• [Stored data entries]
★ ★ ★ ★
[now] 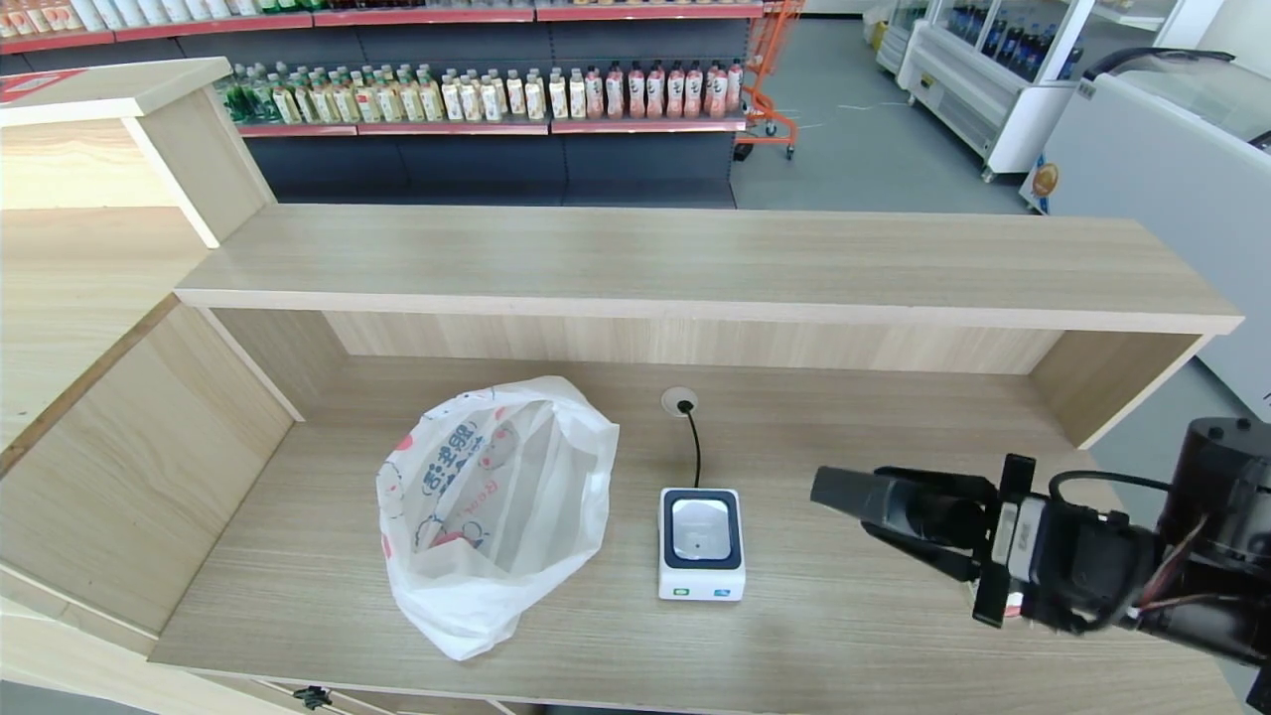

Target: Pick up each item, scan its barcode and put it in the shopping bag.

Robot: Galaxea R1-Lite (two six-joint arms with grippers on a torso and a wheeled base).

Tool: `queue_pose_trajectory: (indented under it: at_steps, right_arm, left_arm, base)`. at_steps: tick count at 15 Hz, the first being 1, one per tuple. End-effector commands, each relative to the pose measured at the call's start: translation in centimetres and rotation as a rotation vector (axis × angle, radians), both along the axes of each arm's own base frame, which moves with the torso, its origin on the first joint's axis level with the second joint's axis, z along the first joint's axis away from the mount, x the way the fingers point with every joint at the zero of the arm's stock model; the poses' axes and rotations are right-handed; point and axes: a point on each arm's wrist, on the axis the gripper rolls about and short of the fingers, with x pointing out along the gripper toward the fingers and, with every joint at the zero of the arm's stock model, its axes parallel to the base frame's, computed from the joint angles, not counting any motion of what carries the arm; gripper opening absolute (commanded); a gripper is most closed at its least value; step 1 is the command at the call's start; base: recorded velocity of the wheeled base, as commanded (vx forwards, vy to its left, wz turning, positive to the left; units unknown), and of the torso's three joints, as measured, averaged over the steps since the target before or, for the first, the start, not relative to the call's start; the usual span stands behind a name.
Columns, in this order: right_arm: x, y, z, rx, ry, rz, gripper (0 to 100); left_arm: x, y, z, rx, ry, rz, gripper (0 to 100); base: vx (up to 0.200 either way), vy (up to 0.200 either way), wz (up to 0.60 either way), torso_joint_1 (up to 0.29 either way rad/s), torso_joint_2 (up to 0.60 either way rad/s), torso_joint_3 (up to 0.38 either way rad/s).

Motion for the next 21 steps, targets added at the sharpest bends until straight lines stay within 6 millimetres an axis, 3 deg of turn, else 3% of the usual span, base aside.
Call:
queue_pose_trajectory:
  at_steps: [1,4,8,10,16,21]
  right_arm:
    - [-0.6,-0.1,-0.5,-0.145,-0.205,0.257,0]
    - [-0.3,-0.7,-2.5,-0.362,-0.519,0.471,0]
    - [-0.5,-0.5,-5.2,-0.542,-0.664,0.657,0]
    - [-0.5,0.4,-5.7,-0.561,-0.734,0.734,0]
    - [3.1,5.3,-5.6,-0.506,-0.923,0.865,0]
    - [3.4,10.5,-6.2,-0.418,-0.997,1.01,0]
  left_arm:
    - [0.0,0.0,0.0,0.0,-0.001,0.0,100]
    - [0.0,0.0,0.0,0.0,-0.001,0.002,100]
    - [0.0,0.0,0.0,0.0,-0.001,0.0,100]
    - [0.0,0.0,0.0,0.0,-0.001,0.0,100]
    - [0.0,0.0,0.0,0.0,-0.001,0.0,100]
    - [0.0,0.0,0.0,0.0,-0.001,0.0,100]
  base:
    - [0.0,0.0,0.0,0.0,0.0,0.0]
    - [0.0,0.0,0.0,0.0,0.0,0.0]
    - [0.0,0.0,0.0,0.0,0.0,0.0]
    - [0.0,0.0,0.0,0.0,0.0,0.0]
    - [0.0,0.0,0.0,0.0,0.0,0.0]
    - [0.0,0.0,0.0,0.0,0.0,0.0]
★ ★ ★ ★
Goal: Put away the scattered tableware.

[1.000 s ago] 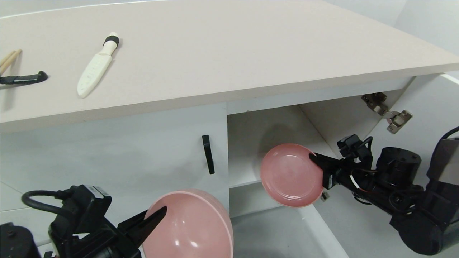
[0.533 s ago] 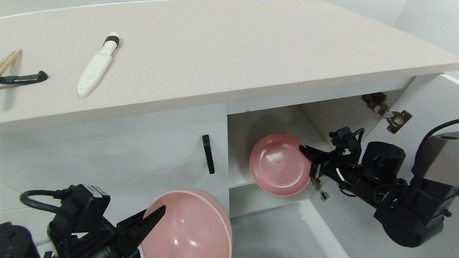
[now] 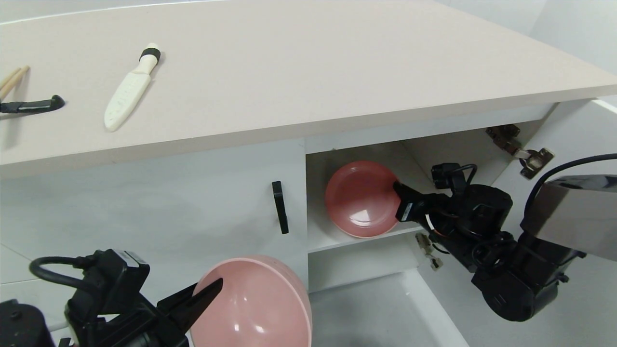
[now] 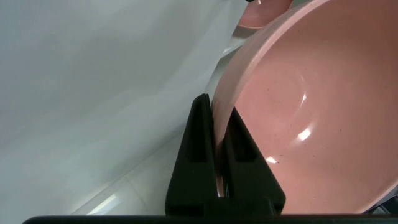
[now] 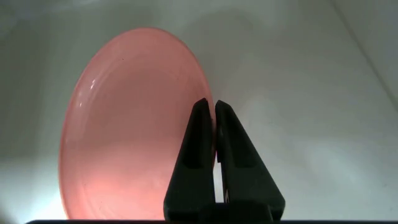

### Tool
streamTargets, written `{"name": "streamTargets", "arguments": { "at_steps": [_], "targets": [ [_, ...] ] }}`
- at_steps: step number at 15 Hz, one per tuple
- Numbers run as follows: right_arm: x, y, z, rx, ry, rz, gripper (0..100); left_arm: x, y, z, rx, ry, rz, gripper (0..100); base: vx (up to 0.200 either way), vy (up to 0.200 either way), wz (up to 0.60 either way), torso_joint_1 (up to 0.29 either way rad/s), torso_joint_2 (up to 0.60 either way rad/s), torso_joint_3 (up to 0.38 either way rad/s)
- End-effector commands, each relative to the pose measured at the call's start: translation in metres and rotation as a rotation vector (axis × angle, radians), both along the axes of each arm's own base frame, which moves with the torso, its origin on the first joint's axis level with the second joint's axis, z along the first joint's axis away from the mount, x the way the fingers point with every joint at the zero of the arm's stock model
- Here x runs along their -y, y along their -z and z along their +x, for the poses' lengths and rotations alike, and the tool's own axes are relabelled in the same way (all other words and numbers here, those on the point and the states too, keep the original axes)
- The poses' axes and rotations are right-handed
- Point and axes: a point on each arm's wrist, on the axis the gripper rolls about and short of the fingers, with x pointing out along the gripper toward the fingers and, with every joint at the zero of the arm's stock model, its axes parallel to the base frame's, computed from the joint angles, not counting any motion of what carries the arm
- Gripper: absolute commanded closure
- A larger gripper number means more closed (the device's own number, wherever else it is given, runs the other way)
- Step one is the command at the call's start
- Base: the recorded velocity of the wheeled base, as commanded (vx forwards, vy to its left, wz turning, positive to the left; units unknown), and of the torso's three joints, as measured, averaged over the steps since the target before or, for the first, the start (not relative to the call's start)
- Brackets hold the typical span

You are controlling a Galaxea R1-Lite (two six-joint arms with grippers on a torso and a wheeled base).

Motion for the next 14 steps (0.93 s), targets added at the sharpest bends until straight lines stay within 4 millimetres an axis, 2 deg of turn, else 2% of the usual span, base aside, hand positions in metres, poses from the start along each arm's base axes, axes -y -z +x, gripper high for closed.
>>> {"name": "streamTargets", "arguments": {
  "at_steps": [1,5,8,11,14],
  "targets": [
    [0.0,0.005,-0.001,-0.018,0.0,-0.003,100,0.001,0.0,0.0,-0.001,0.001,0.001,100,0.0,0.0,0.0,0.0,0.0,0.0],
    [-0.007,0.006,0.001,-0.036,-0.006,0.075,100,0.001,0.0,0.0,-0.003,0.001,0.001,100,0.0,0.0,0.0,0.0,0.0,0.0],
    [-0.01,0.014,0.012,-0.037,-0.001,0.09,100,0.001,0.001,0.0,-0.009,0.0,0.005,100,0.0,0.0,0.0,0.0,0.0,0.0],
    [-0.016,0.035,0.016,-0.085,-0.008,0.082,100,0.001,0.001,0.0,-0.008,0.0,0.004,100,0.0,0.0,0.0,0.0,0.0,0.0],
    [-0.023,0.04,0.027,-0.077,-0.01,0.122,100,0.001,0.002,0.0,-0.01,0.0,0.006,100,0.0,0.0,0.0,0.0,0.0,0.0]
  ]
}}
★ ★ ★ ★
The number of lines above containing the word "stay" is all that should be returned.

• [Your response] 2